# [Work item]
Make an exact copy of the records that follow, with each picture omitted.

# [Exercise material]

+--

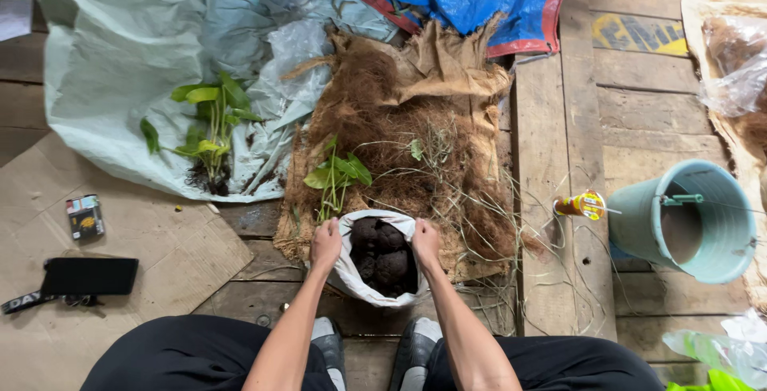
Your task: The person sits on the floor and packs soil around the roots of a plant. They use their hands to scoop soil from a bag and press it firmly around the root ball to create a stable base.
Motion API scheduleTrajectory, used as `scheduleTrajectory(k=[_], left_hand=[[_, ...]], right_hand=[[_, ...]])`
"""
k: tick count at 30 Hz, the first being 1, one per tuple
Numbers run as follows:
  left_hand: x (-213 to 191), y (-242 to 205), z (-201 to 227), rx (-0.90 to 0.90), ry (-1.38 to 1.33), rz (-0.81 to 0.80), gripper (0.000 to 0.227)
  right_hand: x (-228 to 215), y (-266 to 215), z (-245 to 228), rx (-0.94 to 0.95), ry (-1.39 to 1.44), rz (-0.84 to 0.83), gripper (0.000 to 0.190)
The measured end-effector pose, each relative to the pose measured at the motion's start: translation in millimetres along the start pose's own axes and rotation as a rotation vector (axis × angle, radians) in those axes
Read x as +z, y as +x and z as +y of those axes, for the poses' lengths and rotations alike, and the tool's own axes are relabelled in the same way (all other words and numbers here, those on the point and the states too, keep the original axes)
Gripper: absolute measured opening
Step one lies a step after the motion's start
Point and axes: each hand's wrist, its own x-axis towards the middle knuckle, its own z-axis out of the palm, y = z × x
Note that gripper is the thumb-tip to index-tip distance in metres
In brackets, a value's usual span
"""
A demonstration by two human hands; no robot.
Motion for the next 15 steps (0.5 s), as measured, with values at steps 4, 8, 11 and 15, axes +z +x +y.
scheduleTrajectory(k=[4, 8, 11, 15], left_hand=[[-24.4, -15.1, -19.7, -0.047, 0.221, 0.187, 0.031], [-41.7, -26.1, -34.2, -0.155, 0.287, 0.062, 0.049], [-38.0, -23.6, -38.7, -0.073, 0.318, 0.029, 0.045], [-29.7, -11.6, -39.6, -0.144, 0.271, 0.057, 0.048]], right_hand=[[-4.8, -12.7, 2.1, -0.155, 0.021, 0.159, 0.04], [-14.4, -36.5, 1.1, -0.154, -0.083, 0.196, 0.037], [-20.9, -48.5, -3.6, -0.221, -0.131, 0.246, 0.035], [-29.1, -59.6, -8.0, -0.263, -0.149, 0.258, 0.034]])
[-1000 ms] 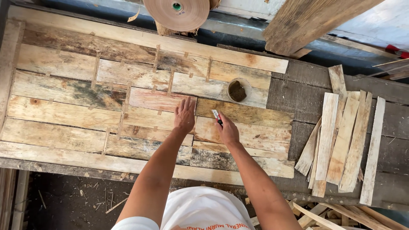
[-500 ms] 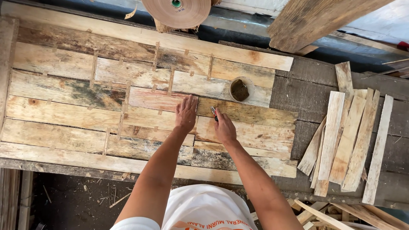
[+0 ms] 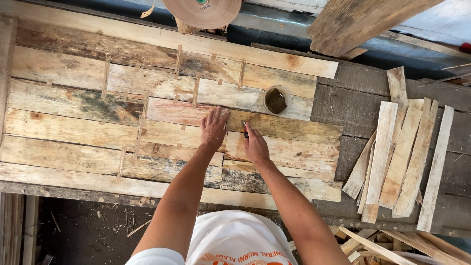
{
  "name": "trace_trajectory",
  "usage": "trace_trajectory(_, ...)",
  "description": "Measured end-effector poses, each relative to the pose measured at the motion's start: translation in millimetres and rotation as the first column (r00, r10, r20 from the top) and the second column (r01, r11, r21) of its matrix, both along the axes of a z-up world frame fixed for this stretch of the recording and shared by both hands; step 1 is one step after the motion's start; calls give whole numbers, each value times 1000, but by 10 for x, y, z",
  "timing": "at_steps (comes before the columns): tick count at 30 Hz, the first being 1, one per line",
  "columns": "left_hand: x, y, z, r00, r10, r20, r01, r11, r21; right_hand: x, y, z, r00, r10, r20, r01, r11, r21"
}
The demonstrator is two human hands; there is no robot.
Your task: Applying adhesive paper tape to the joints of small wooden boards to form a larger panel.
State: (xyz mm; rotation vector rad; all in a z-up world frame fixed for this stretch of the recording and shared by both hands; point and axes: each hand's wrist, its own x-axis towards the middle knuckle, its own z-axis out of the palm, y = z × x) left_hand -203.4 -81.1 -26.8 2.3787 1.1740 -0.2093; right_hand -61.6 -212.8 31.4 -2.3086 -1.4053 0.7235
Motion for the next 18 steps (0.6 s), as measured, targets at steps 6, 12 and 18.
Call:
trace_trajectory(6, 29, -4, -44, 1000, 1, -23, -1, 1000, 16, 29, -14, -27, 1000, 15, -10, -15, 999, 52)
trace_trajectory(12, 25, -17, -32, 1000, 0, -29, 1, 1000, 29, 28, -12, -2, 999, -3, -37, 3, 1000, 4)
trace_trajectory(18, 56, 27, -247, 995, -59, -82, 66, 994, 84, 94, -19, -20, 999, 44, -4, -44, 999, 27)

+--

# [Reply]
Your task: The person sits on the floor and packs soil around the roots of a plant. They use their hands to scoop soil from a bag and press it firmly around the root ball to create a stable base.
Motion API scheduleTrajectory, used as `scheduleTrajectory(k=[_], left_hand=[[_, ...]], right_hand=[[_, ...]])`
"""
k: tick count at 30 Hz, the first being 1, one per tuple
Numbers run as follows:
  left_hand: x (-213 to 191), y (-242 to 205), z (-201 to 227), rx (-0.90 to 0.90), ry (-1.38 to 1.33), rz (-0.81 to 0.80), gripper (0.000 to 0.227)
  right_hand: x (-228 to 215), y (-266 to 215), z (-245 to 228), rx (-0.94 to 0.95), ry (-1.39 to 1.44), rz (-0.84 to 0.83), gripper (0.000 to 0.190)
The measured end-effector pose, each relative to the pose measured at the motion's start: translation in millimetres along the start pose's own axes and rotation as a rotation vector (axis × angle, radians) in those axes
Read x as +z, y as +x and z as +y of those axes, for the poses' lengths and rotations alike, and the tool's own axes are relabelled in the same way (all other words and numbers here, those on the point and the states too, keep the original axes)
Gripper: absolute measured opening
Step one lies a step after the motion's start
Point and axes: each hand's wrist, its own x-axis towards the middle knuckle, its own z-axis out of the palm, y = z × x
Note that gripper is the thumb-tip to index-tip distance in metres
In brackets, a value's usual span
"""
A demonstration by two human hands; no robot.
Motion for the next 15 steps (0.5 s), as measured, with values at steps 4, 8, 11 and 15, axes +z +x +y.
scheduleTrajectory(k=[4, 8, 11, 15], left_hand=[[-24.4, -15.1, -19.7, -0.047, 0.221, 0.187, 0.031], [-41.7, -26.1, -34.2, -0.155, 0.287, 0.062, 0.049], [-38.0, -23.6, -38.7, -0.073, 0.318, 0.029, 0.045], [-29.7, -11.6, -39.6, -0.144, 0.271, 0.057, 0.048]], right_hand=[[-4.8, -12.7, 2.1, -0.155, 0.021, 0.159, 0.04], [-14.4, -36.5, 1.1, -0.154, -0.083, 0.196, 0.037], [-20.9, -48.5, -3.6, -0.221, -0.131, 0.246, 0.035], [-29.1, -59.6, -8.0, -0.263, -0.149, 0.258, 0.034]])
[-1000 ms] 
[-500 ms] 
[+0 ms] 
{
  "name": "trace_trajectory",
  "usage": "trace_trajectory(_, ...)",
  "description": "Measured end-effector poses, each relative to the pose measured at the motion's start: translation in millimetres and rotation as the first column (r00, r10, r20 from the top) and the second column (r01, r11, r21) of its matrix, both along the axes of a z-up world frame fixed for this stretch of the recording and shared by both hands; step 1 is one step after the motion's start; calls give whole numbers, each value times 1000, but by 10 for x, y, z",
  "timing": "at_steps (comes before the columns): tick count at 30 Hz, the first being 1, one per line",
  "columns": "left_hand: x, y, z, r00, r10, r20, r01, r11, r21; right_hand: x, y, z, r00, r10, r20, r01, r11, r21"
}
The demonstrator is two human hands; there is no robot.
Your task: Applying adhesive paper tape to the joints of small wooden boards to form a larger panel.
State: (xyz mm; rotation vector rad; all in a z-up world frame fixed for this stretch of the recording and shared by both hands; point and axes: each hand's wrist, its own x-axis towards the middle knuckle, its own z-axis out of the palm, y = z × x) left_hand -203.4 -81.1 -26.8 2.3787 1.1740 -0.2093; right_hand -61.6 -212.8 31.4 -2.3086 -1.4053 0.7235
Motion for the next 18 steps (0.6 s), as measured, targets at steps 6, 12 and 18.
Call:
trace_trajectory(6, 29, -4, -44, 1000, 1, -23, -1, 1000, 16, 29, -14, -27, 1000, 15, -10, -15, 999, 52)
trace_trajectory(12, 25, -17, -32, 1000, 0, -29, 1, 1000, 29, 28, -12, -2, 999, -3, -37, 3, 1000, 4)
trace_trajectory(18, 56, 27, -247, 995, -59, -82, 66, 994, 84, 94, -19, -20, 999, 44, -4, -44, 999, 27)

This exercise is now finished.